Scott Pryor: Zack, this is Scott. We’ve certainly seen increased production really across the board as it relates to the attitude of production coming out of the Permian as a whole from a U.S. production perspective. The draws of late have been relatively weak if you will. So yes, we’re kind of seeing year-on-year similar type inventories. And that’s the reason why I think you’re also seeing max levels, if you will, or high utilization levels of exports across the dock, whether it’s us or even the competition in the marketplace. Some of that’s going to get solved by some of the expansion projects that have already been announced. Of course, we have a small complementary one that we just announced this morning. So folks will be gearing up to push that, – push those across the dock.

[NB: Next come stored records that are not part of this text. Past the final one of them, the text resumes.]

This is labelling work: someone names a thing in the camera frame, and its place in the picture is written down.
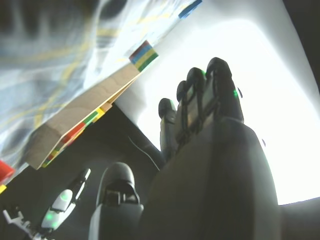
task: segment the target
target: plaid fabric
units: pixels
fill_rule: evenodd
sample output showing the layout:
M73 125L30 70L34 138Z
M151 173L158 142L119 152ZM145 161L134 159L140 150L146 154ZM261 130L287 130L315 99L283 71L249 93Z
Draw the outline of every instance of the plaid fabric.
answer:
M155 45L194 0L2 0L0 159L18 174L31 134Z

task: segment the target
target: cable
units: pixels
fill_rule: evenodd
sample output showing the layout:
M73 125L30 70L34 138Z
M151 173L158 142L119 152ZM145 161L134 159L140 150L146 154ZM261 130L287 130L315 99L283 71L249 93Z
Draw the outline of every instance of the cable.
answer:
M139 149L142 153L144 153L145 155L147 155L147 156L149 157L149 159L151 160L151 162L153 163L153 165L155 166L155 168L158 170L158 172L160 172L159 167L158 167L157 164L154 162L154 160L151 158L151 156L150 156L148 153L146 153L145 151L143 151L140 147L138 147L138 146L132 141L132 139L131 139L129 136L128 136L128 138L129 138L130 142L131 142L137 149Z

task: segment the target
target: wooden board
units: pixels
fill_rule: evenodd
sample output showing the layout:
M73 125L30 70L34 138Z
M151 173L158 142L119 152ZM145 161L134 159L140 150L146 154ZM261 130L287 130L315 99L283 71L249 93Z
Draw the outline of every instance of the wooden board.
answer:
M111 103L140 75L129 63L110 77L70 102L32 135L25 161L34 169L41 167L60 140L97 108L111 108Z

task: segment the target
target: blue object
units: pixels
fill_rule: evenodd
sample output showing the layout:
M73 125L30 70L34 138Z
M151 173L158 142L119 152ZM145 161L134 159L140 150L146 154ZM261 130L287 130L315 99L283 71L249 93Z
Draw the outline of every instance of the blue object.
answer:
M191 3L178 15L179 18L185 19L186 17L188 17L193 12L193 10L195 10L198 7L200 3L202 3L202 0L196 0L193 3Z

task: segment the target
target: green led
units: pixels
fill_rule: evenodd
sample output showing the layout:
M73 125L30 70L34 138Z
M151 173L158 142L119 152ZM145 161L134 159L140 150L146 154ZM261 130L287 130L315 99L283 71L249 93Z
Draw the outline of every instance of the green led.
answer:
M61 198L61 200L63 200L63 201L67 201L67 200L68 200L68 196L65 195L65 194L61 195L60 198Z
M51 225L51 227L54 229L54 228L56 228L58 226L58 222L56 221L56 222L54 222L54 223L52 223L52 225Z
M54 216L53 216L51 213L48 213L48 214L45 216L45 218L46 218L47 220L52 220L53 217L54 217Z
M237 90L233 90L233 96L234 96L235 98L237 98L237 97L238 97Z

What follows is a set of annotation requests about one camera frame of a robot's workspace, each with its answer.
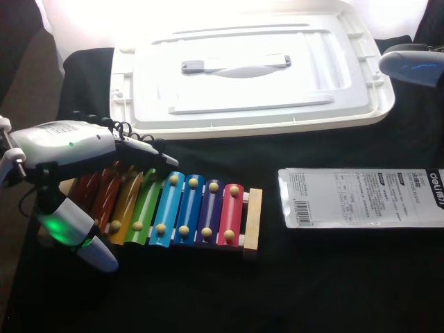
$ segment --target black fabric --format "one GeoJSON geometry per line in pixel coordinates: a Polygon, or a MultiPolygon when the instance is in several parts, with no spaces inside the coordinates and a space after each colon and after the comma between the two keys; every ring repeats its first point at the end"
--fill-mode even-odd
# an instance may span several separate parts
{"type": "MultiPolygon", "coordinates": [[[[379,41],[385,48],[409,38],[379,41]]],[[[108,116],[112,49],[65,62],[59,119],[108,116]]],[[[371,126],[167,142],[185,174],[262,188],[259,254],[118,248],[102,275],[27,231],[4,332],[442,332],[442,230],[288,230],[277,172],[285,167],[438,167],[442,96],[393,81],[396,104],[371,126]]]]}

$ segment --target gray floor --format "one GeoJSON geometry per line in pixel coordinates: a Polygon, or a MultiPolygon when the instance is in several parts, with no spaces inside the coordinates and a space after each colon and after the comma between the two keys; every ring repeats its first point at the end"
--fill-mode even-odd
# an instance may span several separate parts
{"type": "MultiPolygon", "coordinates": [[[[53,38],[41,30],[28,45],[0,115],[11,120],[13,130],[54,120],[61,86],[53,38]]],[[[0,191],[0,327],[28,223],[17,204],[30,188],[20,184],[0,191]]],[[[32,204],[33,196],[26,200],[24,209],[29,212],[32,204]]]]}

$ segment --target wooden xylophone frame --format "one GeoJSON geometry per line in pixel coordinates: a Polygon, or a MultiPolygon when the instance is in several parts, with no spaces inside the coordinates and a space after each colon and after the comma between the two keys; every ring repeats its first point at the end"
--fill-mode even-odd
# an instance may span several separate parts
{"type": "MultiPolygon", "coordinates": [[[[65,195],[68,195],[71,186],[74,183],[74,179],[66,180],[60,183],[60,190],[65,195]]],[[[165,180],[162,183],[162,190],[164,189],[165,180]]],[[[184,193],[186,184],[182,185],[182,195],[184,193]]],[[[205,187],[203,187],[202,196],[204,195],[205,187]]],[[[217,250],[228,250],[228,251],[241,251],[243,258],[245,260],[255,260],[257,256],[257,249],[259,244],[259,225],[260,225],[260,214],[261,214],[261,205],[262,205],[262,190],[261,189],[250,189],[249,192],[243,193],[243,207],[242,212],[246,210],[246,221],[245,221],[245,232],[239,234],[239,245],[238,246],[230,246],[230,245],[218,245],[217,242],[215,244],[209,243],[196,243],[192,245],[195,248],[211,248],[217,250]]],[[[105,232],[108,232],[110,228],[110,223],[107,224],[105,232]]],[[[148,238],[146,240],[145,246],[148,244],[149,239],[151,238],[151,234],[153,232],[153,221],[151,222],[151,226],[148,232],[148,238]]],[[[173,233],[171,235],[170,244],[173,245],[173,240],[176,235],[176,227],[173,229],[173,233]]]]}

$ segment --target black cable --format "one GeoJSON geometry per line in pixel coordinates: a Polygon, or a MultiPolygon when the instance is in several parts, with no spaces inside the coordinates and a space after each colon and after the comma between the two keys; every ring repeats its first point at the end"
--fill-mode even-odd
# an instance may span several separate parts
{"type": "Polygon", "coordinates": [[[28,197],[28,196],[30,196],[33,192],[35,192],[37,190],[37,187],[33,187],[32,189],[30,189],[28,192],[26,192],[26,194],[20,199],[20,201],[19,201],[19,211],[20,211],[20,213],[23,215],[23,216],[25,216],[25,217],[27,217],[27,218],[30,218],[31,216],[30,215],[27,215],[27,213],[25,213],[24,211],[23,211],[23,209],[22,209],[22,205],[23,205],[23,202],[24,202],[24,200],[28,197]]]}

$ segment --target light blue xylophone bar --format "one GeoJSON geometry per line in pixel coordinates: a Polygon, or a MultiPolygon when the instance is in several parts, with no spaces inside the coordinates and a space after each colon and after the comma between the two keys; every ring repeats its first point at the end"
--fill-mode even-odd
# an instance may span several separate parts
{"type": "Polygon", "coordinates": [[[180,204],[174,244],[193,245],[202,201],[205,179],[200,175],[189,175],[185,180],[185,190],[180,204]]]}
{"type": "Polygon", "coordinates": [[[164,190],[160,197],[149,245],[169,247],[174,223],[178,214],[182,187],[185,181],[183,173],[173,171],[165,180],[164,190]]]}

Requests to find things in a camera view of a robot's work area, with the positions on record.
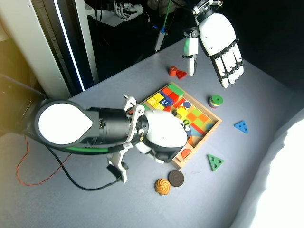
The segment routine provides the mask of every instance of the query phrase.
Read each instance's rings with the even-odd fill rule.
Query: red wire
[[[52,175],[50,175],[48,178],[44,179],[43,181],[41,182],[38,182],[38,183],[35,183],[35,184],[27,184],[27,183],[24,183],[21,179],[20,179],[20,176],[19,176],[19,168],[21,167],[21,164],[22,162],[26,159],[27,155],[29,154],[29,144],[28,144],[28,138],[26,136],[24,136],[24,139],[25,139],[25,144],[27,146],[27,152],[25,153],[25,155],[22,157],[22,159],[20,160],[19,164],[17,165],[16,167],[16,176],[17,176],[17,180],[19,181],[20,184],[24,185],[24,186],[37,186],[37,185],[40,185],[40,184],[43,184],[45,183],[47,180],[51,179],[60,169],[61,167],[66,163],[66,161],[68,160],[68,158],[72,155],[71,153],[66,157],[66,159],[62,162],[62,164],[56,169],[55,172],[53,172]]]

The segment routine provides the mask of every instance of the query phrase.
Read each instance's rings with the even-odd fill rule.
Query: gray table
[[[195,76],[171,78],[169,66],[185,69],[182,50],[180,41],[71,99],[85,108],[121,108],[123,94],[141,101],[170,81],[206,106],[209,95],[220,94],[224,104],[213,112],[223,122],[181,170],[181,187],[172,187],[168,196],[155,193],[154,182],[174,167],[155,163],[135,149],[124,157],[130,167],[126,184],[86,192],[61,171],[43,185],[23,187],[16,181],[15,167],[25,152],[24,141],[7,134],[0,139],[0,227],[229,227],[293,93],[248,62],[245,74],[224,89],[202,51]],[[247,122],[249,134],[233,127],[241,120]],[[51,174],[57,163],[44,146],[32,140],[30,145],[32,151],[20,171],[24,181],[36,182]],[[208,153],[225,161],[215,172]],[[61,159],[66,156],[58,154]],[[66,164],[72,177],[88,187],[113,181],[106,166],[105,155],[73,155]]]

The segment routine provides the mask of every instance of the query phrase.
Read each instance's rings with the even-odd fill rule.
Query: black wall
[[[224,0],[243,57],[294,90],[304,91],[304,3]]]

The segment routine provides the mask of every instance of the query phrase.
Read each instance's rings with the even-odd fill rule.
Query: spare robotic hand
[[[114,11],[123,20],[129,21],[143,13],[141,4],[132,5],[130,3],[114,1]]]
[[[172,113],[145,110],[127,97],[123,109],[83,109],[70,101],[47,102],[36,111],[34,134],[40,142],[55,149],[77,153],[84,143],[114,144],[108,148],[108,170],[127,181],[123,155],[132,147],[153,157],[157,162],[170,162],[187,143],[187,126]]]
[[[202,48],[211,58],[221,85],[227,88],[244,73],[244,66],[231,23],[224,15],[215,12],[214,7],[221,5],[222,0],[202,0],[193,8],[192,13],[198,26],[185,32],[183,58],[187,60],[188,74],[194,75],[199,37]]]

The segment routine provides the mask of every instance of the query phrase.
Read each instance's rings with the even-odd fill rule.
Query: light strip
[[[74,58],[74,54],[73,54],[73,51],[72,51],[72,48],[71,48],[71,45],[70,45],[70,41],[68,40],[68,37],[67,37],[66,27],[65,27],[65,25],[63,23],[62,16],[61,16],[61,13],[60,13],[60,9],[59,9],[57,0],[54,0],[54,4],[55,4],[56,11],[57,11],[57,15],[59,17],[59,21],[60,21],[60,24],[61,24],[61,28],[62,28],[63,34],[65,35],[66,44],[67,44],[68,50],[70,52],[70,55],[71,55],[71,58],[72,58],[72,61],[73,61],[73,64],[74,64],[74,67],[75,67],[75,70],[76,70],[76,73],[77,73],[80,85],[81,85],[81,88],[82,88],[82,91],[84,91],[85,90],[84,84],[82,83],[82,80],[81,80],[81,77],[80,77],[80,73],[78,71],[78,67],[77,67],[77,64],[76,64],[76,61],[75,61],[75,58]]]

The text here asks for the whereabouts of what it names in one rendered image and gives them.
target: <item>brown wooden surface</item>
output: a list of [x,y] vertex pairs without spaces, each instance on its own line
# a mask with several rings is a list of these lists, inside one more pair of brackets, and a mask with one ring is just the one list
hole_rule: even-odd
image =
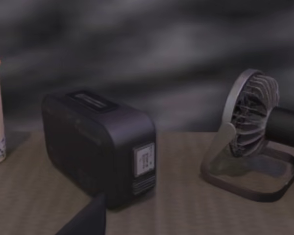
[[[198,177],[213,135],[160,134],[155,193],[120,212],[108,212],[106,234],[294,235],[294,185],[278,202],[257,203]],[[14,145],[0,164],[0,235],[54,235],[90,198],[52,166],[42,133]],[[272,181],[256,183],[269,187]]]

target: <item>label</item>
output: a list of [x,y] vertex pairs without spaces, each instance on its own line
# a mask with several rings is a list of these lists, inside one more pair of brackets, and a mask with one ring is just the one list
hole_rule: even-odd
[[108,112],[118,107],[117,104],[88,91],[78,91],[68,96],[97,113]]
[[135,176],[138,177],[155,169],[155,144],[151,143],[134,149]]

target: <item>metal fan stand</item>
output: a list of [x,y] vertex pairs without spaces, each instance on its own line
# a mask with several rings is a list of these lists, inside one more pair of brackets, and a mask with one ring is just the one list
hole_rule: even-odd
[[212,174],[210,170],[211,163],[218,157],[218,155],[222,151],[224,151],[224,149],[231,143],[231,141],[235,138],[237,134],[235,126],[231,123],[233,110],[236,105],[238,94],[244,86],[244,83],[255,73],[261,72],[257,70],[246,70],[244,73],[241,74],[239,79],[234,84],[223,112],[222,125],[219,128],[208,151],[204,156],[200,167],[200,173],[205,181],[241,197],[258,202],[274,202],[279,200],[294,182],[294,156],[292,156],[291,154],[268,147],[264,148],[260,153],[273,159],[283,161],[293,167],[290,179],[285,182],[281,189],[275,192],[259,192],[230,183]]

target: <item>white label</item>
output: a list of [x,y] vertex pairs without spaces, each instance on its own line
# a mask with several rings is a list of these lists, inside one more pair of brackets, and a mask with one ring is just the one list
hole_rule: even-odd
[[151,143],[134,150],[135,176],[145,174],[155,168],[155,144]]

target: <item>desk fan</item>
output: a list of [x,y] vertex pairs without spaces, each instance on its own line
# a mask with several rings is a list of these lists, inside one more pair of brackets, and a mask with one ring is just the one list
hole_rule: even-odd
[[[248,69],[235,81],[225,104],[222,124],[204,159],[202,178],[226,191],[258,201],[279,200],[294,182],[294,156],[267,147],[269,141],[294,147],[294,111],[281,108],[279,88],[274,78]],[[227,149],[234,161],[264,155],[290,164],[291,176],[275,192],[245,188],[212,174],[211,163]]]

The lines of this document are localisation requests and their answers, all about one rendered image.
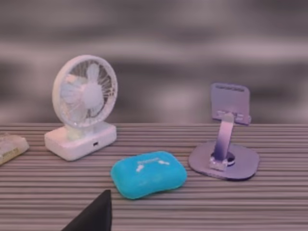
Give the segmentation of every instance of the portable desk fan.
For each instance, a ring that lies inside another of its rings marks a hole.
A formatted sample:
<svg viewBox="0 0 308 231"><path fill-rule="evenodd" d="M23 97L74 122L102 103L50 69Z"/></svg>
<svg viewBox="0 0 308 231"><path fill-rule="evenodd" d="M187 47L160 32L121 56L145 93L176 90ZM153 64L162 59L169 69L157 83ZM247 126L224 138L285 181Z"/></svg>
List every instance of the portable desk fan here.
<svg viewBox="0 0 308 231"><path fill-rule="evenodd" d="M113 143L116 127L104 120L116 98L116 74L106 60L81 55L68 61L52 91L53 108L64 126L45 134L46 148L73 161Z"/></svg>
<svg viewBox="0 0 308 231"><path fill-rule="evenodd" d="M224 180L247 180L257 171L259 155L230 144L234 123L248 126L250 91L244 86L214 83L211 86L212 117L220 120L216 141L196 147L189 156L192 170Z"/></svg>

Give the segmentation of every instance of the wooden table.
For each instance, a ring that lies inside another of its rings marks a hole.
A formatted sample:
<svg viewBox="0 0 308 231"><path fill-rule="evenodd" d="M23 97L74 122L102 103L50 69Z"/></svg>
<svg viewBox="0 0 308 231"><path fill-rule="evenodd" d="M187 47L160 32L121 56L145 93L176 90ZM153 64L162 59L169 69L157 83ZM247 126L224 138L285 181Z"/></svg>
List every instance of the wooden table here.
<svg viewBox="0 0 308 231"><path fill-rule="evenodd" d="M249 181L228 182L188 168L191 151L215 139L218 124L118 124L117 141L75 162L48 152L43 134L60 124L0 126L30 149L0 167L0 231L59 231L103 190L111 189L114 231L307 231L308 126L236 126L232 141L260 154ZM123 199L109 175L121 158L173 153L188 180L175 191Z"/></svg>

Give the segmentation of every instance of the blue soap case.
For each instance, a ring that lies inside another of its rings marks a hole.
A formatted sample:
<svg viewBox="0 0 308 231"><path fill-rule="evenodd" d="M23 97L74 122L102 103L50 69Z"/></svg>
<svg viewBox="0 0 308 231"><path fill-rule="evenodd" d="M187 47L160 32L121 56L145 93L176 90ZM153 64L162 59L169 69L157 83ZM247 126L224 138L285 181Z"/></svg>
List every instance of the blue soap case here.
<svg viewBox="0 0 308 231"><path fill-rule="evenodd" d="M122 159L113 165L110 173L120 194L131 200L176 189L187 179L184 166L164 151Z"/></svg>

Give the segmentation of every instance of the white fan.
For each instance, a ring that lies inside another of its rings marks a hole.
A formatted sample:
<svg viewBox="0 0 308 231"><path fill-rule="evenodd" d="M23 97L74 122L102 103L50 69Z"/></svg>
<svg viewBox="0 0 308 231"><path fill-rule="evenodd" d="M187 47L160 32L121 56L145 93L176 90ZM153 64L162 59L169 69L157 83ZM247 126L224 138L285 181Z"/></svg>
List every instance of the white fan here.
<svg viewBox="0 0 308 231"><path fill-rule="evenodd" d="M52 91L53 108L64 126L45 134L47 149L73 161L113 143L116 127L104 120L116 98L116 74L106 60L81 55L68 61Z"/></svg>

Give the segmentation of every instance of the fan hub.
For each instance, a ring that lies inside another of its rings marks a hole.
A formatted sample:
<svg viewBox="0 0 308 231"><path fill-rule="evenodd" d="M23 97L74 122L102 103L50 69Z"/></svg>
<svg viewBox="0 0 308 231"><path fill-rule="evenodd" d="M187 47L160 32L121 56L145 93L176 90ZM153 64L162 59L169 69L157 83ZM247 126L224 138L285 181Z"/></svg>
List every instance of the fan hub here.
<svg viewBox="0 0 308 231"><path fill-rule="evenodd" d="M88 83L83 86L82 100L87 109L98 106L103 99L103 91L97 83Z"/></svg>

Basically, product will have to get price to move typically onto the water. And that will aid in developing other marketplaces, really across the globe, whether you’re feeding, again, domestic use, petrochemical use, or PDH use. And I fully anticipate that to continue. We continue to hear that the shipping industry also is adding ships to accommodate the need for those types of movements as well. So I think we will all see a benefit of that as we move forward in time.
Zack Van Everen: Perfect. Thanks, guys.
Matt Meloy: All right. Thank you.
Operator: Thank you. This does conclude the question-and-answer session of today’s program. I’d like to hand the program back to Sanjay for any further remarks.
Sanjay Lad: Thanks to everyone that was on the call this morning, and we appreciate your interest in Targa Resources. The IR team will be available for any follow-up questions you have. Have a great day.
Operator: Thank you, ladies and gentlemen, for your participation in today’s conference. This does conclude the program. You may now disconnect. Good day.